After work I texted Sunshine and told him to meet me at Woody's first at six, I wanted to teach him how to play pool seeing as the last time he really was amazingly bad. Besides, with The Boyfriend gone, I don't have to worry about getting Sunshine home on time.

I get to Woody's early and take a seat at the bar, I order a JB. Hey look at that, the letters are perfect together.

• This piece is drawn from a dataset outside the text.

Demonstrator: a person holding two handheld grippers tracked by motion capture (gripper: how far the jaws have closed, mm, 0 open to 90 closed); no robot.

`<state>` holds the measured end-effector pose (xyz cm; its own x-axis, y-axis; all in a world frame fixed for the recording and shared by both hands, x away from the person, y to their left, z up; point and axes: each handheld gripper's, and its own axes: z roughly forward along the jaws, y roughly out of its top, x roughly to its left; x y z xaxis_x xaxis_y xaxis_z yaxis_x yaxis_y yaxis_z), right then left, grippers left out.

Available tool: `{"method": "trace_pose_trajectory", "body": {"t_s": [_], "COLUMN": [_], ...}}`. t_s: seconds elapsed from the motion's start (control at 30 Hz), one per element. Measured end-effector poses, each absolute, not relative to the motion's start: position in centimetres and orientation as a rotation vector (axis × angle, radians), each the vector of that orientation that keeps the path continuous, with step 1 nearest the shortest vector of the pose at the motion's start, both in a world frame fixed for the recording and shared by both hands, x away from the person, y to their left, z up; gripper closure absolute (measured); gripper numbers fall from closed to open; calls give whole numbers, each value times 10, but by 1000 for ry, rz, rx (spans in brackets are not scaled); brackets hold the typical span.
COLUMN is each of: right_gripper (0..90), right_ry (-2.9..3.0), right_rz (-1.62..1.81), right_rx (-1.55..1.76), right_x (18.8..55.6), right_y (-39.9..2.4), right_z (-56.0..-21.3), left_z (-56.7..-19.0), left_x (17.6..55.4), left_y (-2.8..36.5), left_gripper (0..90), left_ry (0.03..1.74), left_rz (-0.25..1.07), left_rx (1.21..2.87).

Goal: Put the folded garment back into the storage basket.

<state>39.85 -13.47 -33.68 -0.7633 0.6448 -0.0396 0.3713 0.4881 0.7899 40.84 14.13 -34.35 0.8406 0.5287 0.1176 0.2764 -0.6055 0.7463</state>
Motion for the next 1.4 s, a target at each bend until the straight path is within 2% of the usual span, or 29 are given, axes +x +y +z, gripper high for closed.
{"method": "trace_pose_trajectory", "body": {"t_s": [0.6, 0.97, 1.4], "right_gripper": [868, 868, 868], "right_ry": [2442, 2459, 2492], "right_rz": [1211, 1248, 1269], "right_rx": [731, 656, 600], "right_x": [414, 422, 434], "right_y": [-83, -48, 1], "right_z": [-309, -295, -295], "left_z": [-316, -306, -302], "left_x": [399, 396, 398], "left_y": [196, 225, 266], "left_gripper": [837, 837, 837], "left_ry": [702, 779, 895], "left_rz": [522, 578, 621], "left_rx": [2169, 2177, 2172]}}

It's been a great couple of weeks with Sunshine. I never thought I'd be able to make friends outside of the "family", I've always thought that I was going to grow up to be as I was as a kid; alone. I only met Mikey when I was 14 so I was already in the process of setting up all of my defences. Mikey was lucky to get such an insight to me and who I really am but that was only because I wasn't fully able to block everyone out yet; I was still a kid who needed a friend. Now I have Mikey, Emmett, Debbie, Vic, the Munchers and I guess I even have Ted. They only really got to know me because I didn't want to leave Deb, Vic and Michael. Lindsay just kind of fell into the loop in College. She acted like the mother I never had; she always nurtured me and made up excuses for me like a mother should, and she always wanted the best from me and for me, unlike my mother did.

Sunshine walks through the door and smiles at me when he sees me. I motion for him to come over and think of where he stands in my life.

When I think of Sunshine I realise that he's not a trick because he's more important to me than that. And I haven't actually fucked him. He's not the same as Mikey and the boys; their more family friends. I don't know where to place him yet because I'm interested in him and want to get to know him like I have been, but I also know that I want more. I can't be that to him right now though. I can't take him away from The Boyfriend only to fuck him, freak out and then break his heart and leave him alone. I won't do it. I want to wait and see where he wants it to go. I don't even think he realises that I have these feelings for him. But he's made it clear that we're just friends.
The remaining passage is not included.